Set down each line of the data below exactly as it stands, dropping the pictures.

##############################

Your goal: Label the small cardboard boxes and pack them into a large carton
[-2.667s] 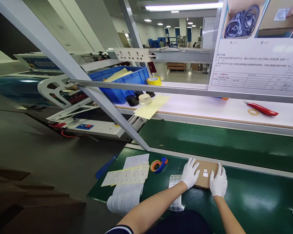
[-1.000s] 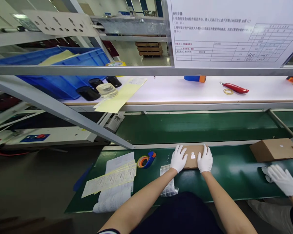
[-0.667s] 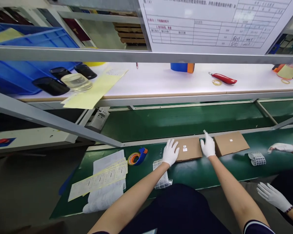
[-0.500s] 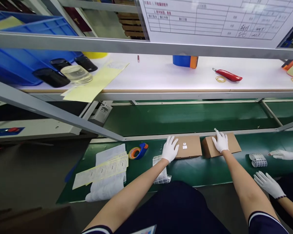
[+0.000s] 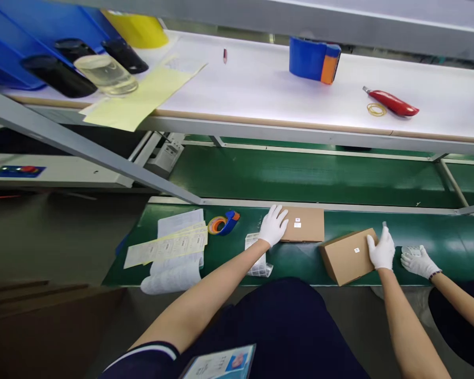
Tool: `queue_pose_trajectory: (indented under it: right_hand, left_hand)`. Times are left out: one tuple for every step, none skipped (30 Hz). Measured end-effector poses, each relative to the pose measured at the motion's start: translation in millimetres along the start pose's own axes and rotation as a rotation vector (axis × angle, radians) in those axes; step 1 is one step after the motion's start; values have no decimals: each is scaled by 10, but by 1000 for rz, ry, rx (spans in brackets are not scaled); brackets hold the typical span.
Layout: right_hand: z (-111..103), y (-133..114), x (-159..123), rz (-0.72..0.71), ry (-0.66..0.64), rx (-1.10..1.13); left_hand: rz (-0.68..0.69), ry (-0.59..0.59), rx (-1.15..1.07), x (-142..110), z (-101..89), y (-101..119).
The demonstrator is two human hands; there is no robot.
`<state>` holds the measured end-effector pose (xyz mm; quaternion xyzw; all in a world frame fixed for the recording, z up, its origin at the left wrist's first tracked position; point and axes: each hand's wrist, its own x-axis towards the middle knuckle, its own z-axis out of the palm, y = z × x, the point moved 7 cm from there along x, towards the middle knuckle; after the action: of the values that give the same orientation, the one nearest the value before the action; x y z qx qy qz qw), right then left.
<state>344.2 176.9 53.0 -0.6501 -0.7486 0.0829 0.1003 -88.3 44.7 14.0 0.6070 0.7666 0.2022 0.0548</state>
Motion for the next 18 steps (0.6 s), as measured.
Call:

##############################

## Result
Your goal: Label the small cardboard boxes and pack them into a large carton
[-2.667s] 
[-1.000s] 
[-0.667s] 
[-0.500s] 
[+0.000s] 
Tool: `queue_pose_trajectory: (indented under it: right_hand, left_hand)`. Times are left out: one tuple for every step, none skipped (30 Hz). Measured end-effector poses, each relative to the pose measured at the motion's start: translation in millimetres along the start pose's own axes and rotation as a rotation vector (axis × angle, radians) in those axes; step 1 is one step after the motion's start; values have no decimals: each is scaled by 10, but by 1000 for rz, ry, rx (spans in brackets are not scaled); brackets hold the typical span.
Layout: right_hand: z (-111..103), y (-133..114), x (-159..123), rz (-0.72..0.71), ry (-0.66..0.64), rx (-1.10..1.13); left_hand: rz (-0.68..0.69), ry (-0.59..0.59), rx (-1.15..1.07), x (-142..110), z (-101..89), y (-101..119).
The demonstrator is two human hands; there is no robot.
`<state>` holds the measured end-effector pose (xyz mm; quaternion xyzw; all in a world frame fixed for the recording, z up, its origin at the left wrist's first tracked position; point and axes: each hand's wrist, its own x-axis towards the middle knuckle, its own z-axis out of the palm, y = z × x, the point moved 7 cm from there along x, towards the middle knuckle; after the action: of the values that give the same orientation, the one nearest the value before the action; x y z qx qy qz qw), right then left.
<state>344.2 176.9 53.0 -0.6501 -0.7486 0.0829 0.1003 -88.3 44.7 14.0 0.6070 0.7666 0.2022 0.0548</state>
Motion for the next 18 steps (0.6 s), as measured.
Call:

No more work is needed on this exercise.